INSTRUCTIONS FOR THE TASK:
Nothing but an exact copy of the records is expected here.
═══ MATERIAL PROVIDED
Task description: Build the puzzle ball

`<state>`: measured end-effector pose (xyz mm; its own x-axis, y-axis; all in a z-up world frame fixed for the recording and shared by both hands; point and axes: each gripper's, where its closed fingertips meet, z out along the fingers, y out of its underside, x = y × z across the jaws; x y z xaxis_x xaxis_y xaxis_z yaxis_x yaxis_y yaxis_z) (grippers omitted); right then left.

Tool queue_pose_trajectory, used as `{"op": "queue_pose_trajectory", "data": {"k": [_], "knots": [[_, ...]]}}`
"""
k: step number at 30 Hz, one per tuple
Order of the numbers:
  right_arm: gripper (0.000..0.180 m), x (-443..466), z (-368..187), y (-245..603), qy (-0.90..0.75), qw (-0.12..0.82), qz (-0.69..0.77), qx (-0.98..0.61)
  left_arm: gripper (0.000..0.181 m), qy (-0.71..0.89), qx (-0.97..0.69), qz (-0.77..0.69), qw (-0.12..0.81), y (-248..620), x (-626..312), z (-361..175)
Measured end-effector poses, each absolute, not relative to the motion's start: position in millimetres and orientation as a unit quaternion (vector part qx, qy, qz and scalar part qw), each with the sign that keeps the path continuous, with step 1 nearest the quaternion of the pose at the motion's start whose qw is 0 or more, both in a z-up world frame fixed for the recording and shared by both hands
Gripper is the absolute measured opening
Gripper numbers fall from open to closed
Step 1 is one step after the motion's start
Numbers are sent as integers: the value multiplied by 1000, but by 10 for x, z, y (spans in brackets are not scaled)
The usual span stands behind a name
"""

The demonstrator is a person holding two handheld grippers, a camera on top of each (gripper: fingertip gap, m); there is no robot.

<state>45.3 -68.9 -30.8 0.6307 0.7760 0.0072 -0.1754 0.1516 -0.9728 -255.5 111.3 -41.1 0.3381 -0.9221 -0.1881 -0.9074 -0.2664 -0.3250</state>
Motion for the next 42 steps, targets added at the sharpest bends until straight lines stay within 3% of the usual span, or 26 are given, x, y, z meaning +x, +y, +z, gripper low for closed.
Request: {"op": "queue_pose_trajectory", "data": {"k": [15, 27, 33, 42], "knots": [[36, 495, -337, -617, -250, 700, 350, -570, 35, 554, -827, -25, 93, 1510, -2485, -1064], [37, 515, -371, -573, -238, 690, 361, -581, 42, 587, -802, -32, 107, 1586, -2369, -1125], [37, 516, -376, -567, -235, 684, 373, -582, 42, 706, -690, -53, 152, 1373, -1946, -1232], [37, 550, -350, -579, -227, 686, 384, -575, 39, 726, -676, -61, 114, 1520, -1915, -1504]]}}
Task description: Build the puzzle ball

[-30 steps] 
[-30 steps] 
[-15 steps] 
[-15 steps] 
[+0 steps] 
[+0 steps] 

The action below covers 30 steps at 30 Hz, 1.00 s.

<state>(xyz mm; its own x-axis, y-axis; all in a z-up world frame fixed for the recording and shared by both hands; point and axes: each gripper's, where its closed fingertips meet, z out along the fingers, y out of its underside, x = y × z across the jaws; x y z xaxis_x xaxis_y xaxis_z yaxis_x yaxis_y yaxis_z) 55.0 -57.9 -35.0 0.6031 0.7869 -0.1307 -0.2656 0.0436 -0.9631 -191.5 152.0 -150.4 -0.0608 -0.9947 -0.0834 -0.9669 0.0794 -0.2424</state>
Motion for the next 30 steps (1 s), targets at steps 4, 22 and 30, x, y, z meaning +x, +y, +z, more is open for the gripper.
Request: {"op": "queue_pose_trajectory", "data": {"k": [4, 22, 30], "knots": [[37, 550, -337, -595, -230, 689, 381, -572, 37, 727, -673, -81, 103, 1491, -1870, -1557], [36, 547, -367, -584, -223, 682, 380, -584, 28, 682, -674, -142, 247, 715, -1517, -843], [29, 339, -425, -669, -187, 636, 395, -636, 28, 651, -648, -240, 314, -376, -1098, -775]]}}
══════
EXERCISE RESULT:
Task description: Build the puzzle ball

`<state>`: measured end-effector pose (xyz mm; its own x-axis, y-axis; all in a z-up world frame fixed for the recording and shared by both hands; point and axes: each gripper's, where its closed fingertips meet, z out along the fingers, y out of its underside, x = y × z across the jaws; x y z xaxis_x xaxis_y xaxis_z yaxis_x yaxis_y yaxis_z) (grippers omitted); right then left.

Tool queue_pose_trajectory, used as `{"op": "queue_pose_trajectory", "data": {"k": [_], "knots": [[_, ...]]}}`
"""
k: step number at 30 Hz, one per tuple
Order of the numbers:
  right_arm: gripper (0.000..0.180 m), x (-443..466), z (-368..187), y (-245..603), qy (-0.90..0.75), qw (-0.12..0.82), qz (-0.69..0.77), qx (-0.98..0.61)
  left_arm: gripper (0.000..0.181 m), qy (-0.71..0.89), qx (-0.97..0.69), qz (-0.77..0.69), qw (-0.12..0.81), y (-248..620), x (-626..312), z (-361..175)
Measured end-effector poses, each absolute, not relative to the motion's start: position in millimetres and orientation as a unit quaternion (vector part qx, qy, qz and scalar part qw), each with the sign that keeps the path continuous, with step 1 nearest the quaternion of the pose at the motion's start whose qw is 0 or more, both in a z-up world frame fixed for the recording and shared by both hands
Gripper is the absolute measured opening
Gripper numbers fall from open to closed
Step 1 is one step after the motion's start
Numbers are sent as integers: the value multiplied by 1000, but by 10 for x, z, y (spans in brackets are not scaled)
The usual span stands behind a name
"""

The demonstrator is a person holding two handheld grippers, a camera on top of each (gripper: fingertip gap, m); there is no robot.

<state>45.3 -68.9 -30.8 0.6307 0.7760 0.0072 -0.1754 0.1516 -0.9728 -255.5 111.3 -41.1 0.3381 -0.9221 -0.1881 -0.9074 -0.2664 -0.3250</state>
Motion for the next 42 steps, targets added at the sharpest bends until straight lines stay within 3% of the usual span, or 26 are given, x, y, z meaning +x, +y, +z, gripper low for closed.
Request: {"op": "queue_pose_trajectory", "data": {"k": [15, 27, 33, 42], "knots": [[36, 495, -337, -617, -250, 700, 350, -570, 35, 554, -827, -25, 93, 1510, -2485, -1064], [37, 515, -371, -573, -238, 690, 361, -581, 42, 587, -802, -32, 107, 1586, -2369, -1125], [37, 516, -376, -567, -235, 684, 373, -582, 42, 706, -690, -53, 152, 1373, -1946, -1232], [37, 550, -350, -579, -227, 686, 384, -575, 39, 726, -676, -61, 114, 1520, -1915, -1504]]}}
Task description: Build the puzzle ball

[-30 steps] 
[-30 steps] 
[-15 steps] 
[-15 steps] 
[+0 steps] 
[+0 steps] 

The action below covers 30 steps at 30 Hz, 1.00 s.

<state>(xyz mm; its own x-axis, y-axis; all in a z-up world frame fixed for the recording and shared by both hands; point and axes: each gripper's, where its closed fingertips meet, z out along the fingers, y out of its underside, x = y × z across the jaws; x y z xaxis_x xaxis_y xaxis_z yaxis_x yaxis_y yaxis_z) 55.0 -57.9 -35.0 0.6031 0.7869 -0.1307 -0.2656 0.0436 -0.9631 -191.5 152.0 -150.4 -0.0608 -0.9947 -0.0834 -0.9669 0.0794 -0.2424</state>
Motion for the next 30 steps (1 s), targets at steps 4, 22 and 30, x, y, z meaning +x, +y, +z, more is open for the gripper.
Request: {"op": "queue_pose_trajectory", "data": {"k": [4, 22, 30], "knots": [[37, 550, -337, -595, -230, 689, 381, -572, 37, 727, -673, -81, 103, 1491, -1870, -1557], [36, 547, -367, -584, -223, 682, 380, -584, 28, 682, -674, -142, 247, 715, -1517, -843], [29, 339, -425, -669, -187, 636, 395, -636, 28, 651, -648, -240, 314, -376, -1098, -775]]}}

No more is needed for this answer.